Policy Iteration
Step 1: Modifying the Grid
- Double Click/Single Click on any cell in the grid to change its state.
- Terminal States: These are your target or end points (like a charging station).
- Blocked States: These are obstacles or no-go areas.
Step 2: Adjusting Settings
- Use the Control Menu to change grid size and algorithm parameters.
- Adjust things like grid dimensions or algorithm settings to see how they affect the outcome.
Step 3: Understanding the Grid
- The grid shows the State Value Function for each cell.
- Each cell's value represents the expected reward for moving in the directions: Left, Up, Right, Down.
Step 4: Iteration and Sub-Iterations
- Click "Next Value" to progress through the current iteration step-by-step.

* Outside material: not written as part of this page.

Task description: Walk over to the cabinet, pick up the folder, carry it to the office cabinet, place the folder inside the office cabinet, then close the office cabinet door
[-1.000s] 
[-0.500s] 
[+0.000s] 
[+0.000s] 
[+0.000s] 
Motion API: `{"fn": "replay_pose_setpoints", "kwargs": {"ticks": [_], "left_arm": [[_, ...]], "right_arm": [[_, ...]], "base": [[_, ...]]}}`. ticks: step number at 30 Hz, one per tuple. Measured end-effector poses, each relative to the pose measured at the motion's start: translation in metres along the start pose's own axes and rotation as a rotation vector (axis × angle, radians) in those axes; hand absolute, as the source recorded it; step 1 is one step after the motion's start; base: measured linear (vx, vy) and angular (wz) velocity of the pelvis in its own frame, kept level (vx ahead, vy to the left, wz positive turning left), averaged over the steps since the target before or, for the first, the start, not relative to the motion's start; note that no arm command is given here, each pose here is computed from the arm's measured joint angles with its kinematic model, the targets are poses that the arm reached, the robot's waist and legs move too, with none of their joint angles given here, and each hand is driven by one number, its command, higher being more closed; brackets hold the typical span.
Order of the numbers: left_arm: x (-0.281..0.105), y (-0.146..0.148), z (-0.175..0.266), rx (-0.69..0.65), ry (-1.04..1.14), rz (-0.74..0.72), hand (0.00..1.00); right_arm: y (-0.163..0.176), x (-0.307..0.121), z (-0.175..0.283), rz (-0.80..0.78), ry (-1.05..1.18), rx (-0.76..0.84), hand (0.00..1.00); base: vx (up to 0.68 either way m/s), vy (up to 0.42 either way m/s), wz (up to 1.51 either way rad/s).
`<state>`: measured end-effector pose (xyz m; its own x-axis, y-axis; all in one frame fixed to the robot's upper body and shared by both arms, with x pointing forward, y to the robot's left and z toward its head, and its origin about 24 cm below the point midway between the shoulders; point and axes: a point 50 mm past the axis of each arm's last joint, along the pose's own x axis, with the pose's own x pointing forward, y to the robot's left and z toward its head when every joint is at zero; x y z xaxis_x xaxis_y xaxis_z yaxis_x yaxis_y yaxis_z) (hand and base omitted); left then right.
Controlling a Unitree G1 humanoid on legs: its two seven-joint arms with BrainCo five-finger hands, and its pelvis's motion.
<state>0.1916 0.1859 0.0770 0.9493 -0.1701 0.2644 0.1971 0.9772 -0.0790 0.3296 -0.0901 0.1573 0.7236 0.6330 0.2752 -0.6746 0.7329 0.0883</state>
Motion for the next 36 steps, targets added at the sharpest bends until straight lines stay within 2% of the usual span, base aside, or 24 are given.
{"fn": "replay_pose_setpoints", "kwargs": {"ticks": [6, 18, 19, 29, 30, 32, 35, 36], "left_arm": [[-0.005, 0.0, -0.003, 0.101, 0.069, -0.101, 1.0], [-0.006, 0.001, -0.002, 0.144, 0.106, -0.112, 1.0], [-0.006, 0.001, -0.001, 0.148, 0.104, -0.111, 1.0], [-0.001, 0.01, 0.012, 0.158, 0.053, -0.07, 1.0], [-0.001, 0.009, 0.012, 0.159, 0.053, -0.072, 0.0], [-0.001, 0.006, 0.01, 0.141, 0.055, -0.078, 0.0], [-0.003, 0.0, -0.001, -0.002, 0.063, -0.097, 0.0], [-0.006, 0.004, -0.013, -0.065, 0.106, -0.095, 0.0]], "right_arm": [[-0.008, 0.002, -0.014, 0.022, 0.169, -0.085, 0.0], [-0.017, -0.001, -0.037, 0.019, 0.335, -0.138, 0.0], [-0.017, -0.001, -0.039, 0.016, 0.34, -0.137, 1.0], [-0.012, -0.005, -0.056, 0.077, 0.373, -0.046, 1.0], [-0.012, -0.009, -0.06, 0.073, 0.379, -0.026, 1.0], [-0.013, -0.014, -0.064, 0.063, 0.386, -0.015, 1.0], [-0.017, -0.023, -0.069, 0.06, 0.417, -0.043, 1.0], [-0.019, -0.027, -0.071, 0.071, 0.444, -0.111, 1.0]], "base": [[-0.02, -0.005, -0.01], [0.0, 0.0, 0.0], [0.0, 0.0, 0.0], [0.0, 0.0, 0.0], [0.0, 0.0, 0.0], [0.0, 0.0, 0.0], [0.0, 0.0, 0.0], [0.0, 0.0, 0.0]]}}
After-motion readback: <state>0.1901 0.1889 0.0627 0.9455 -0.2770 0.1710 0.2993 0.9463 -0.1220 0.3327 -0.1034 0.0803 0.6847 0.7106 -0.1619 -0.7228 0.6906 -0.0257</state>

- The Sub-Iterations count increases with each step.
- When a terminal state or the maximum steps per iteration are reached, the iteration count increases and the steps reset to 0.
Step 5: Moving to the Next Iteration
- Click "Next Iteration" to proceed to the next cycle of the algorithm.
- This allows you to see how the algorithm refines its strategy over time.
Step 6: Learning the Policy
- The Arrows in the Left Grid indicate the currently learned policy.
- These arrows guide you towards the most rewarding actions in each state.
Step 7: Reaching the Optimal Policy
- When the State Value Functions of all cells stabilize, an Optimal Policy is achieved.
- A message will be displayed indicating that the best strategy has been found.